O Brasil ocupa atualmente o incomodo posto de segunda nação com a maior população pobre do mundo, ficando atrás apenas da Índia. De acordo com dados recentes, 5,8% dos brasileiros vivem (ou sobrevivem) com menos de R$ 11,00 por dia. Mesmo com o recente recuo do desemprego, a renda familiar de muitos trabalhadores é insuficiente para custear as despesas básicas de um lar. Diante de um quadro tão alarmante é perfeitamente compreensível que as pessoas em tais condições procurem formas alternativas de sair dessa situação. Alguns partem para informalidade, outros para criminalidade, e já outros preferem um velho conhecido de todos nós: os jogos de azar.
A exploração de jogos de azar é proibida no país desde 1946. Contudo, a frágil fiscalização e as facilidades promovidas pela internet tornam a prática corriqueira nas mais diversas camadas sociais, viciando jovens e idosos. De tempos em tempos as manchetes dos jornais estampam velhos conhecidos, geralmente associados ao crime organizado. A bola da vez é o Fortune Tiger, ou Jogo do Tigrinho como ficou popularmente conhecido. Trata-se de um cassino online onde o objetivo é combinar três figuras idênticas nas três linhas que aparecem na tela, semelhante aos caça-níqueis. Por meio de redes sociais, influenciadores digitais têm promovido a atividade ilegal, prometendo prêmios com valores consideráveis. Para dar credibilidade ao jogo (ou golpe) os divulgadores mostram imagens de supostas contas onde foram creditados os prêmios. Tudo muito simples e fácil.

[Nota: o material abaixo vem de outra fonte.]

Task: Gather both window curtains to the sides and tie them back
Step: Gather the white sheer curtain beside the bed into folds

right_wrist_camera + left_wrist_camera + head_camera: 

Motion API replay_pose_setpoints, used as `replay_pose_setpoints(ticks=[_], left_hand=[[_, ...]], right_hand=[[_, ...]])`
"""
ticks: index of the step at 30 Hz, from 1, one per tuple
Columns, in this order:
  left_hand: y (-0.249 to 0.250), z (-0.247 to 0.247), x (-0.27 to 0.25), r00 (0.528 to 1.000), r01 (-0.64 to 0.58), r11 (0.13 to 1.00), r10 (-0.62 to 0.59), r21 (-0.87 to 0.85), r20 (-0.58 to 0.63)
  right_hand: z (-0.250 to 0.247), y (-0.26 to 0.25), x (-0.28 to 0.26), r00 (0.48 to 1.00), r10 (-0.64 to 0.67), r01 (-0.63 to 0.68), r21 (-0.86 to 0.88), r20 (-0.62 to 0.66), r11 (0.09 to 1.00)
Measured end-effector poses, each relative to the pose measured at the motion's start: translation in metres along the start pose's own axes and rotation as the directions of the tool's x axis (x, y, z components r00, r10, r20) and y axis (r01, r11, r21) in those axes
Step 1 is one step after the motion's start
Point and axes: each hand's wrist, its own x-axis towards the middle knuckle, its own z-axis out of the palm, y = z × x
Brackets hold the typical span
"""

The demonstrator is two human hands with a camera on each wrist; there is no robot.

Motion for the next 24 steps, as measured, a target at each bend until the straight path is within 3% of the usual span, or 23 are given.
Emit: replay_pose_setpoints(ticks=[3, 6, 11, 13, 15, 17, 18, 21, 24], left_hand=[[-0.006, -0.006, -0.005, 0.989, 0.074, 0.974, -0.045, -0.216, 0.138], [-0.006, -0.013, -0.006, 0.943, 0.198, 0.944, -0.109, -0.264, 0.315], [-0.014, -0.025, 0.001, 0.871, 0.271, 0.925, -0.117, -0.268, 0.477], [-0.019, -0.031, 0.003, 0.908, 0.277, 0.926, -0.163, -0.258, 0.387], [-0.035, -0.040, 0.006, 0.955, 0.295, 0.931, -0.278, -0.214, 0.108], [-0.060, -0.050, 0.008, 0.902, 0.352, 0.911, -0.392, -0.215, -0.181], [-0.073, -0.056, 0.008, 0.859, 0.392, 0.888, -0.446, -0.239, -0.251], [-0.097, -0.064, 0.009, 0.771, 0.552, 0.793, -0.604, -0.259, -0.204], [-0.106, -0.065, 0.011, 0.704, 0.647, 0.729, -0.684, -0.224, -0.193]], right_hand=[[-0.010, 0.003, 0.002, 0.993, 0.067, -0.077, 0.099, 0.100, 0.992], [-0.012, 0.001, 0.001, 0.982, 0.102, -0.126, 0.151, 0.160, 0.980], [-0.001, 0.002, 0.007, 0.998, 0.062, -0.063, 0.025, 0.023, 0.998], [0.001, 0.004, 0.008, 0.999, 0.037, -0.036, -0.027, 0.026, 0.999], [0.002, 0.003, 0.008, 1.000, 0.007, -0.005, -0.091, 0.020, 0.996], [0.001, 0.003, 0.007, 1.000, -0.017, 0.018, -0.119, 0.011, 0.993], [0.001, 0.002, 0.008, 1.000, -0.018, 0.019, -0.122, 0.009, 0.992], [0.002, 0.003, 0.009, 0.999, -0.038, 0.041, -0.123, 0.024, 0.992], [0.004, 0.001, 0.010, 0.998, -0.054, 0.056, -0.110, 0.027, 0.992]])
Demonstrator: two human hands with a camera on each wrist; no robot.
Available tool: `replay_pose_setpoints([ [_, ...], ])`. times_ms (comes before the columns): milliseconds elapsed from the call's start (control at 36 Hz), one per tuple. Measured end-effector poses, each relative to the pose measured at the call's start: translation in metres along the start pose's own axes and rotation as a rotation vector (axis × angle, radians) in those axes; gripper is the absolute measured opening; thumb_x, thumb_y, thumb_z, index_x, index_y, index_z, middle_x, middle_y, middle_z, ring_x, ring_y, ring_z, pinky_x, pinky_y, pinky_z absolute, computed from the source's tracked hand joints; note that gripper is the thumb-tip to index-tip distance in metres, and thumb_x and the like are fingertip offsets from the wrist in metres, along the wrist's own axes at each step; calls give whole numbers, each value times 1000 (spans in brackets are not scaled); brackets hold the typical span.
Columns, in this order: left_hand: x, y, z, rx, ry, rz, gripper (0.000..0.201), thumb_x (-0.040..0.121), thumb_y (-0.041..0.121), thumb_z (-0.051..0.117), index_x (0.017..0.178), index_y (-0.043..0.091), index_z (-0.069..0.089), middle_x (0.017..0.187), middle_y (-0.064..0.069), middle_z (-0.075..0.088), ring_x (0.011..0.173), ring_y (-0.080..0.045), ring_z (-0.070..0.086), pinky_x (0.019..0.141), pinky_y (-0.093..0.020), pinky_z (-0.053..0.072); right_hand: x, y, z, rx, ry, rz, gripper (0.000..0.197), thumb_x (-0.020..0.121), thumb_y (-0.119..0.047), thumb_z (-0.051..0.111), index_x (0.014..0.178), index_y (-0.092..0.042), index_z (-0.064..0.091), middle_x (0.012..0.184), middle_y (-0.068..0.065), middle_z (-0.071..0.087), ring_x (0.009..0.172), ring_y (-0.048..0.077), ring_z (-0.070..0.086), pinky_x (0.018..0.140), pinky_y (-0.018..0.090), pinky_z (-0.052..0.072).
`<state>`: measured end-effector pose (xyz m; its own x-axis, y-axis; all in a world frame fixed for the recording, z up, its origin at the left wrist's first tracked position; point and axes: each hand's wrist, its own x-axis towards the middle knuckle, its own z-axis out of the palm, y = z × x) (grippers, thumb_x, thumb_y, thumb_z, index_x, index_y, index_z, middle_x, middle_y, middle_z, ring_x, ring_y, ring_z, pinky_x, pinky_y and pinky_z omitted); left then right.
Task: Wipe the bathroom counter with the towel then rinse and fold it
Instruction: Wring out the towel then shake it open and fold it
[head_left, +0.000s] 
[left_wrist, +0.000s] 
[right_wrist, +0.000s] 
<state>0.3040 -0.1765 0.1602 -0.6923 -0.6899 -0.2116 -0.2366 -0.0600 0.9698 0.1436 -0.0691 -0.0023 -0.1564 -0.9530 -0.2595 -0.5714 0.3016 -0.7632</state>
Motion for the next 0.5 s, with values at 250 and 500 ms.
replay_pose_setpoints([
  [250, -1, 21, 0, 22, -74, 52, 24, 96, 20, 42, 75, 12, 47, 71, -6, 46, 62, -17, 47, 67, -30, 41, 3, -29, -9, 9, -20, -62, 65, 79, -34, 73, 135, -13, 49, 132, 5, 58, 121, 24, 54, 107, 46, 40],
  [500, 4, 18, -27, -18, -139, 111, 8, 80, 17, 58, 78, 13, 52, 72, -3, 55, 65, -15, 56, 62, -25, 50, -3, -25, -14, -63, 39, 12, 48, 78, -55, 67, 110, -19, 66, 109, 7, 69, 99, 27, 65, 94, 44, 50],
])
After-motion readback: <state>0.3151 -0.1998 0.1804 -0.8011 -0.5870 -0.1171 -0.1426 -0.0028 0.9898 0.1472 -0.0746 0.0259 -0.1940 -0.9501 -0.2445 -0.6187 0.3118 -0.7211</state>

A combinação entre uma enorme exposição midiática e a ingenuidade de uma parcela significativa de usuários de smartphones fez o Jogo do Tigrinho alterar o comportamento de consumo das famílias de baixa renda. De acordo com a consultoria Strategy&, apostas de forma geral já representam 76% das despesas de lazer e cultura das classes D e E. Outro dado recente aponta que os brasileiros perderam, aproximadamente, R$ 24 bilhões em jogos de azar em apenas um ano. Essa perda tem impacto direto na economia, uma vez que, mesmo com a redução do desemprego e o aumento da renda, a população não tem consumido produtos e serviços essenciais. Isso é uma bola de neve que está arrasando famílias inteiras. Gastando além do que podem, os provedores do lar buscam empréstimos (formais e informais) impagáveis e a penhora dos poucos bens que possuem. O resultado? Adoecimento mental, depressão e até suicídio.
Na tentativa de frear os jogos de azar, o Ministério da Fazenda vem criando regras como a apresentação de certificação internacional atestando a legitimidade da plataforma de jogo online. Além disso, as empresas devem disponibilizar tabelas de pagamento informando as reais possibilidades de ganho do apostador. As novas regras entram em vigor a partir de janeiro de 2025. Não há dúvidas que as iniciativas do Estado, mesmo que tardias, são válidas e poderão resultar na redução dos ganhos desonestos de empresas e golpistas. Todavia, a raiz do problema vai além das facilidades nas apostas e da ingenuidade dos apostadores. O brasileiro simplesmente não tem educação financeira. Por incrível que pareça, ensino financeiro enquanto disciplina é considerada um diferencial na educação básica. Ou seja, apenas uma pequena parcela da sociedade aprende na escola como lidar com o dinheiro. A esmagadora maioria irá aprender na prática, ou pior, com os maus exemplos em casa.
Problemas sociais causados por predadores, como o Tigrinho, só poderão ser sanados quando o Estado formar cidadãos financeiramente responsáveis e, para que isso ocorra, o bem coletivo deve estar em primeiro lugar. O problema é que, na maioria das vezes, ele não está.